Perché alcuni animali hanno colori iridescenti? Lo studio

Uno studio ha dimostrato l'origine delle strane tonalità in alcune specie animali.

Una miriade di animali sono caratterizzati da brillanti sfumature cangianti iridescenti, una caratteristica che li rende affascinanti all’occhio umano, ma il motivo per cui la selezione naturale ha favorito lo sviluppo di tali colori ha rappresentato un mistero almeno fino ad oggi. I mutevoli riflessi si sono evoluti indipendentemente molte volte nel regno animale, dagli abbaglianti colibrì agli scinchi fino alle mosche. In alcuni animali, dove l’iridescenza è più evidente in un sesso rispetto all’altro, come nei pavoni, è stata la selezione sessuale a giocare un ruolo importante. Ma in molti insetti, entrambi i sessi sono ugualmente iridescenti, e alcuni animali sono iridescenti solo nelle loro forme larvali, come i coleotteri del bushel (Trirhabda bacharidis). Un nuovo studio ha fornito prove sperimentali che i cambiamenti di colore possono anche svolgere una funzione protettiva in questi animali. “Una delle sfide nello studio delle funzioni di una tale colorazione strutturale altamente riflettente è stata quella di separare gli effetti della mutevolezza dei colori, il segno distintivo dell’iridescenza, dagli effetti del semplice avere più colori contemporaneamente“, spiega l’Università di Bristol la biologa evoluzionista Karin Kjernsmo. “E anche per separare gli effetti della lucentezza dagli effetti dell’iridescenza.” Per raggiungere questo obiettivo, Kjernsmo e colleghi hanno avviato un esperimento in cui hanno testato giovani polli con diverse “prede” sotto forma di custodie alari di scarabeo (Sternocera aequisignata) reali e artificiali con dei vermi della farina. Ai pulcini, che non avevano mai incontrato tali prede prima, sono state presentate custodie alari opache con una sfumatura statica, lucide con una sfumatura statica, opache con sfumature mutevoli o lucide con sfumature mutevoli. Gli uccelli non hanno esitato ad attaccare la “preda” che mostrava più colori contemporaneamente. Ma ci hanno pensato due volte prima di cercare la “preda” con un colore iridescente. Anche la lucentezza ha indotto un’esitazione, ma non così forte come i cambiamenti di colore.

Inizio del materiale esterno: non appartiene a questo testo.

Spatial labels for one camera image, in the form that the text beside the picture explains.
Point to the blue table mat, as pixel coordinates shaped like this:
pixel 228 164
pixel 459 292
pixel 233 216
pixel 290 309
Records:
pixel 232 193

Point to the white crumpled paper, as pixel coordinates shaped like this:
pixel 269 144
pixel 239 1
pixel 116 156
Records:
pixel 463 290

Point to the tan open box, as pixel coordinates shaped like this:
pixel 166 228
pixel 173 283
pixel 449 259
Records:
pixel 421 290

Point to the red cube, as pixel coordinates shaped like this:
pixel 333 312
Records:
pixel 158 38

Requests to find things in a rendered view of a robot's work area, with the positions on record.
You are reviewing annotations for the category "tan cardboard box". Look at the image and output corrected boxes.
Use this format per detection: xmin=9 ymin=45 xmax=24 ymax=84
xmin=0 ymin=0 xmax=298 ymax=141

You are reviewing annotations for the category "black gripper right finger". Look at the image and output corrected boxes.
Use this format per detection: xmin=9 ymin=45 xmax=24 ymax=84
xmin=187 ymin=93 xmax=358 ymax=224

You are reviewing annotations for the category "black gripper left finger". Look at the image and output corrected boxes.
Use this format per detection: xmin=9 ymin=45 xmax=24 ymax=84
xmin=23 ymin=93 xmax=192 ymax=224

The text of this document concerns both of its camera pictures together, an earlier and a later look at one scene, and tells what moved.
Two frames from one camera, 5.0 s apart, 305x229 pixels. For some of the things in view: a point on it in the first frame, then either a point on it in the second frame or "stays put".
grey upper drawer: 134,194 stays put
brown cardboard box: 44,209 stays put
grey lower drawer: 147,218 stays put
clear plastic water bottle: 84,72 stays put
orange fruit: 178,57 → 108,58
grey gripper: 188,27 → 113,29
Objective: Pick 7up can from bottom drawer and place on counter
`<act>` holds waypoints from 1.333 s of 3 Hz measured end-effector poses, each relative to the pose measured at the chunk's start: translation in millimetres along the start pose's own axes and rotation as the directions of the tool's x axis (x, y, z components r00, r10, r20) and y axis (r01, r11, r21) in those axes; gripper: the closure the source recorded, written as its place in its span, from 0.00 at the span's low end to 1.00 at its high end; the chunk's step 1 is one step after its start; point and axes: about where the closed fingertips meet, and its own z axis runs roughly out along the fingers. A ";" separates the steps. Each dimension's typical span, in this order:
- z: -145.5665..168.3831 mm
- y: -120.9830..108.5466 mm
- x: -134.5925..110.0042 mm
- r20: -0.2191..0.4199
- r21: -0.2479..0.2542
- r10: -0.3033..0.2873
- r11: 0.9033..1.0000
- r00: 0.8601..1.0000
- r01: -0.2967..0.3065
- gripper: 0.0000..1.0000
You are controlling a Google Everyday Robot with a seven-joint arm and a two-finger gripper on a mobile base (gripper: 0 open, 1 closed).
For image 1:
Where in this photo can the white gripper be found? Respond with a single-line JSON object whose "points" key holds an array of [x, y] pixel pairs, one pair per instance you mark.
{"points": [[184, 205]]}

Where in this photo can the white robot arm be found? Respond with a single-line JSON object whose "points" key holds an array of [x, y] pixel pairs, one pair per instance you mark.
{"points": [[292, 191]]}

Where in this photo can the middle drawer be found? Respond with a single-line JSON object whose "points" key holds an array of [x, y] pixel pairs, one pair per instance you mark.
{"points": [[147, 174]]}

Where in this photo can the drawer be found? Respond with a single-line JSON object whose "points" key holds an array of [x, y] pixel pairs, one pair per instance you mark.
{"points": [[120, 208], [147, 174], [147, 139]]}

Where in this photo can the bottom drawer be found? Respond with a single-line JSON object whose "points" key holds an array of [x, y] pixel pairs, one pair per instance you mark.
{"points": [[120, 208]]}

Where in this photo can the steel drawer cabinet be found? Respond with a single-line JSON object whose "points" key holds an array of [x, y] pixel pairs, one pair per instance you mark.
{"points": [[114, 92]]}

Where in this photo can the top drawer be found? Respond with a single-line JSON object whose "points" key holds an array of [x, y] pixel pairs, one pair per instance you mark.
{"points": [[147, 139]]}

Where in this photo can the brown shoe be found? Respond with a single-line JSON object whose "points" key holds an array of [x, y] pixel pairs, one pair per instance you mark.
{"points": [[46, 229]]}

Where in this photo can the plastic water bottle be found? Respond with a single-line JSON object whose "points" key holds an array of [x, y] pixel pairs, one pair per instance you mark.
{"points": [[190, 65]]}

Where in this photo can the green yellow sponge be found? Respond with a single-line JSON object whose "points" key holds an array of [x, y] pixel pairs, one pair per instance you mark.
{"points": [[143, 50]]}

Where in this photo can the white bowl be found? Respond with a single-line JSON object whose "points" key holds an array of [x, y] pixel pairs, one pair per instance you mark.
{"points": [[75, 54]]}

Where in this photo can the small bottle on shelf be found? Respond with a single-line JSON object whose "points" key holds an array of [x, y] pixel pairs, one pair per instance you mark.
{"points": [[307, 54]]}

Poiché non avevano precedenti esperienze con animali caratterizzati dall’iridescenza, il comportamento era istintivo. “Qui siamo, per la prima volta, effettivamente riusciti a testare ciascuno di questi due effetti da soli e abbiamo dimostrato che sia l’iridescenza che la lucentezza possono proteggere la preda anche dopo il rilevamento, fornendo ancora un’altra spiegazione adattiva per l’evoluzione e l’esistenza diffusa di iridescenza”, dice Kjernsmo. Nel 2020, lo stesso team ha fornito prove del fatto che l’iridescenza potrebbe essere una forma efficace di mimetizzazione, anche se potrebbe sembrare controintuitivo dato quanto sorprendentemente attraenti possano essere questi colori. “Questa idea è in realtà molto vecchia, ma non è mai stata mostrata prima. Penso che sia stata semplicemente trascurata o dimenticata“, ha detto Kjernsmo alla rivista Discover nel 2020. Naturalmente, questi risultati dovrebbero essere dimostrati in condizioni naturali per confermare e garantire che non ci sia nient’altro che confonda i risultati nell’ambiente di laboratorio. “I nostri risultati sono importanti perché dimostrano che anche quando le prede sono presentate da vicino e su uno sfondo non corrispondente, l’iridescenza può conferire un vantaggio in termini di sopravvivenza inducendo esitazione o addirittura, come talvolta osservato, una risposta di avversione nell’attaccare gli uccelli“, ha scritto Kjernsmo nella ricerca. Questa avversione potrebbe essere dovuta a una forma di aposematismo, ovvero il meccanismo attraverso il quale gli animali usano i colori per pubblicizzare la loro natura velenosa. Uno studio del 2017 su uno scarabeo fogliare alpino iridescente (Oreina cacaliae), con difese chimiche note, ha dimostrato che la lucentezza migliora il suo segnale di avvertimento, supportando l’idea di avvertimento velenoso. “Studi futuri potrebbero stabilire la frequenza con cui si verifica la combinazione di iridescenza e difese secondarie“, suggeriscono i ricercatori dello studio del 2022.